■ Recorded data
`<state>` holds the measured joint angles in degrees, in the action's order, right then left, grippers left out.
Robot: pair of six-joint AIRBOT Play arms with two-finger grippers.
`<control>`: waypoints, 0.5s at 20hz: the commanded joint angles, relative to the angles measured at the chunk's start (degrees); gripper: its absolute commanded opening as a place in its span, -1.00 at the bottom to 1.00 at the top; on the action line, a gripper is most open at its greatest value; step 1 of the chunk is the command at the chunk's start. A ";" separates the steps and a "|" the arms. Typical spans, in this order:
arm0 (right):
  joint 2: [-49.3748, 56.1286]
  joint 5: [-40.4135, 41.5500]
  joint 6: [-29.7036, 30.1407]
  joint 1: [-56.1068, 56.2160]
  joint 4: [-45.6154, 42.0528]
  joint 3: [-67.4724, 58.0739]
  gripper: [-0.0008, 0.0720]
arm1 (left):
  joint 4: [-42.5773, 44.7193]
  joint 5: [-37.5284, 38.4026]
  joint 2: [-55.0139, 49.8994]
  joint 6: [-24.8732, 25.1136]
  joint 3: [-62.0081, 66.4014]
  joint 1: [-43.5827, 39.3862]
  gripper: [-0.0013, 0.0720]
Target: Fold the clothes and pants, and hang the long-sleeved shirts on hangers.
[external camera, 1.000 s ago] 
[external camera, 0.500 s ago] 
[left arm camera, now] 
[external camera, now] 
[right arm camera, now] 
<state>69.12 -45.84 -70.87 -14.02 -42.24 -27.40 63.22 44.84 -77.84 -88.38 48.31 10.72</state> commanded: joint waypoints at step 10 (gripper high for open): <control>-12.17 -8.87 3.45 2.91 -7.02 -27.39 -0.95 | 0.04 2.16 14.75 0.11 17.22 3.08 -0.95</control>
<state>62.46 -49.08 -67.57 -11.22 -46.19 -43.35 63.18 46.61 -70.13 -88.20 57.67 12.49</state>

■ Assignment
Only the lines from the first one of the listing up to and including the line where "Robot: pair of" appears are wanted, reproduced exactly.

■ Worked solution
`<state>` holds the measured joint angles in degrees, in the action's order, right then left, grippers left out.
Robot: pair of six-joint AIRBOT Play arms with two-finger grippers.

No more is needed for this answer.